“He’s dating Lizanne?” I said in some surprise. “I haven’t seen her in quite a while. I’ve been mailing in my bill instead of taking it by, like I used to.”
Lizanne was the receptionist at the utility company. Lizanne was beautiful and agreeable, slow-witted but sure, like honey making its inexorable progress across a buttered pancake. Her parents had died the year before, and for a while that had put a crease across the perfect forehead and tear marks down the magnolia white cheeks, but gradually Lizanne’s precious routine had encompassed this terrible change in her life and she had willed herself to forget the awfulness of it. She had sold her parents’ house, bought herself one just like it with the proceeds, and resumed breaking hearts.
Bubba Sewell must have been an optimist and a man who worshiped beauty to date the notoriously untouchable Lizanne. I wouldn’t have thought it of him.
“So maybe he and Lizanne have broken up, he wants to take you out?” Lillian always got back on the track eventually.
“No, I’m going out with Aubrey Scott tonight,” I said, having thought of this evasion during her recital of Bubba Sewell’s marital woes. “The Episcopal priest. We met at my mother’s wedding.”
It worked, and Lillian’s high pleasure at knowing this exclusive fact put her in a good humor the rest of the afternoon. I didn’t realize how many Episcopalians there were in Lawrenceton until I went out with their priest.
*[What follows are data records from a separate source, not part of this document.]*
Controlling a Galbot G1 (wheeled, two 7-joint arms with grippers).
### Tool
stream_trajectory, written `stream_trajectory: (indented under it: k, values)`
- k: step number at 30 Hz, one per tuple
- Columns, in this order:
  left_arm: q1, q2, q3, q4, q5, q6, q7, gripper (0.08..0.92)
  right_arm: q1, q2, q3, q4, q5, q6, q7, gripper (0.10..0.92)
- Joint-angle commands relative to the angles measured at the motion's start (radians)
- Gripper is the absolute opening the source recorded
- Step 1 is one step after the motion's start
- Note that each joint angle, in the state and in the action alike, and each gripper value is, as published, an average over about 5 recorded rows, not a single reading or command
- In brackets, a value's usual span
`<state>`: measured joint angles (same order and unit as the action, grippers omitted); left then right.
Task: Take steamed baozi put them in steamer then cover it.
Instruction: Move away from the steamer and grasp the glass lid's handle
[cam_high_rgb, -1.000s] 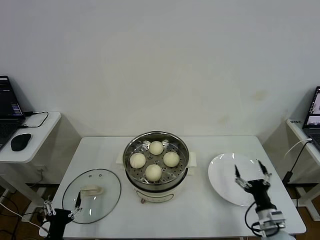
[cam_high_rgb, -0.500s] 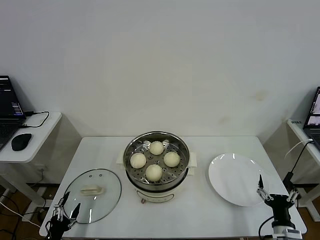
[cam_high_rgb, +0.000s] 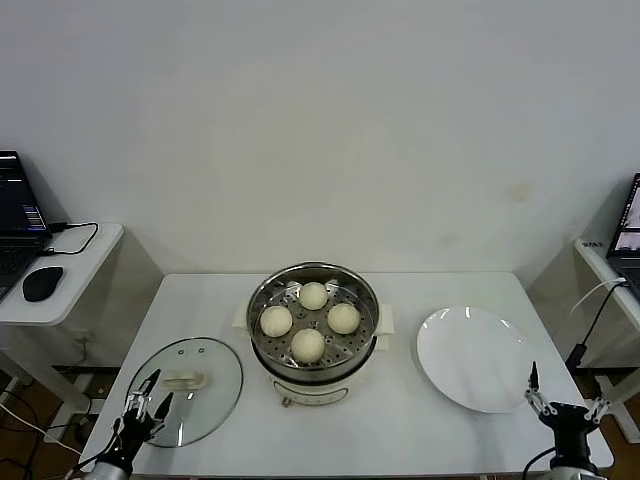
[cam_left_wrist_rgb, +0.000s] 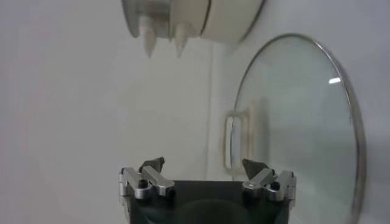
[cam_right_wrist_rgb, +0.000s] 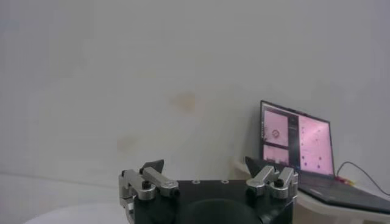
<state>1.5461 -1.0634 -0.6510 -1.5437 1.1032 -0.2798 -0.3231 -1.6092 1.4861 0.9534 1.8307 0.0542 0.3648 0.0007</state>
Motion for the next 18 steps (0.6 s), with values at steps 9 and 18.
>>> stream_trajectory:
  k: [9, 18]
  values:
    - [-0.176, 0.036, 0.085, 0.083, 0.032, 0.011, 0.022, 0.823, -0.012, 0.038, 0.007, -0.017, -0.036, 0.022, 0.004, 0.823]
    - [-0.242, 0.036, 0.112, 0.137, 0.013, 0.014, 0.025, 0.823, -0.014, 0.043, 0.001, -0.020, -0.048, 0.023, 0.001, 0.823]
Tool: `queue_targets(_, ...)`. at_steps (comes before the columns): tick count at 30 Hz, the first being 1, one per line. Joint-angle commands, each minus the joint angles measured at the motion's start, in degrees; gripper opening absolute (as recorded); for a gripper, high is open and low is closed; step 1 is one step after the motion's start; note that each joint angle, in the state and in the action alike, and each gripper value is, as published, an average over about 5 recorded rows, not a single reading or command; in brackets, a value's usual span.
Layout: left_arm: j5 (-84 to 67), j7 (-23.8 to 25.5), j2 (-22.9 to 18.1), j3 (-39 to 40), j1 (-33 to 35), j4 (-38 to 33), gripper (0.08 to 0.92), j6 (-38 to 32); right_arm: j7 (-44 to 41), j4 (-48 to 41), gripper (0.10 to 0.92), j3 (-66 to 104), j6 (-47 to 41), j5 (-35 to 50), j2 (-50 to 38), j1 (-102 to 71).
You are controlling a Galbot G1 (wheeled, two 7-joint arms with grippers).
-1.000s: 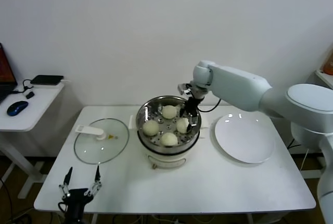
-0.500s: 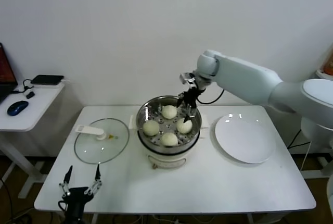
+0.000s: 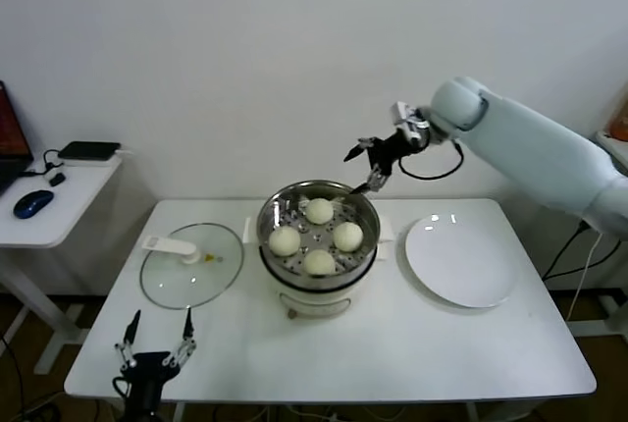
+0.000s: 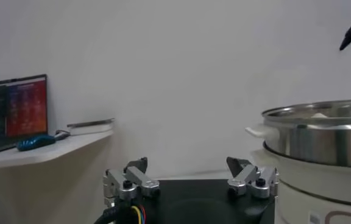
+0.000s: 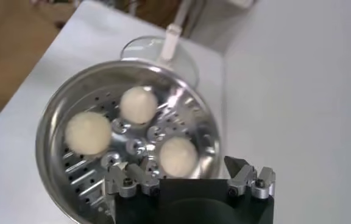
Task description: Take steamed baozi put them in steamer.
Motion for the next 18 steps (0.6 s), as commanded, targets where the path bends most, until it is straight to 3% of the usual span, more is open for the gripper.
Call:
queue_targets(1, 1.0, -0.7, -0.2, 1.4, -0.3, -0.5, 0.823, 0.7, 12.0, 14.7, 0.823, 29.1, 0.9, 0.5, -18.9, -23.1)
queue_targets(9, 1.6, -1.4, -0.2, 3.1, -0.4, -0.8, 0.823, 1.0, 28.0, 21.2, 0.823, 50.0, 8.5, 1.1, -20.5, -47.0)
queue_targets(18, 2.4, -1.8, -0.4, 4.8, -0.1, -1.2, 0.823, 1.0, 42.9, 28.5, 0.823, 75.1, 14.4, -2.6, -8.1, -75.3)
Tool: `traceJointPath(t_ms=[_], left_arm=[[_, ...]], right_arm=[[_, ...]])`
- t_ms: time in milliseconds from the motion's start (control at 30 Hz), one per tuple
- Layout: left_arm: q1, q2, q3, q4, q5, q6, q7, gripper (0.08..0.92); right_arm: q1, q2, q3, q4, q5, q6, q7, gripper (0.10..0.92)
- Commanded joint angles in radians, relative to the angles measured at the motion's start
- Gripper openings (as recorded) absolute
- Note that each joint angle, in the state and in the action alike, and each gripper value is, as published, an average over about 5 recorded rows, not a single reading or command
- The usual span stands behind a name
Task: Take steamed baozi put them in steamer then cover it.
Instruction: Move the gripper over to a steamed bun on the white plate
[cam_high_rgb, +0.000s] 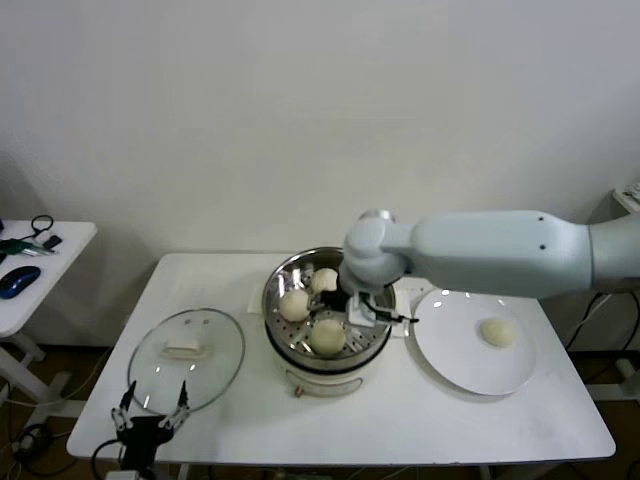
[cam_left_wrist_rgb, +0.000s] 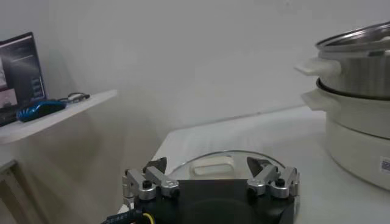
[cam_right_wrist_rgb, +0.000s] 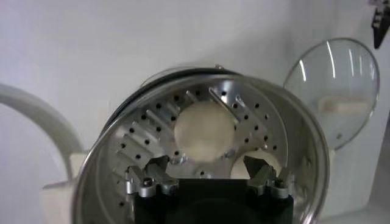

Waiting in line for the movies I met at least five members of Aubrey’s congregation. I tried to radiate respectability and wholesomeness, and kept wishing my wavy bunch of hair had been more cooperative when I’d tried to tame it before he picked me up. It flew in a warm cloud around my head, and for the hundredth time I thought of having it all cut off. At least my navy slacks and bright yellow shirt were neat and new, and my plain gold chain and earrings were good but-plain. Aubrey was in mufti, which definitely helped me to relax. He was disconcertingly attractive in his jeans and shirt; I had some definitely secular thoughts.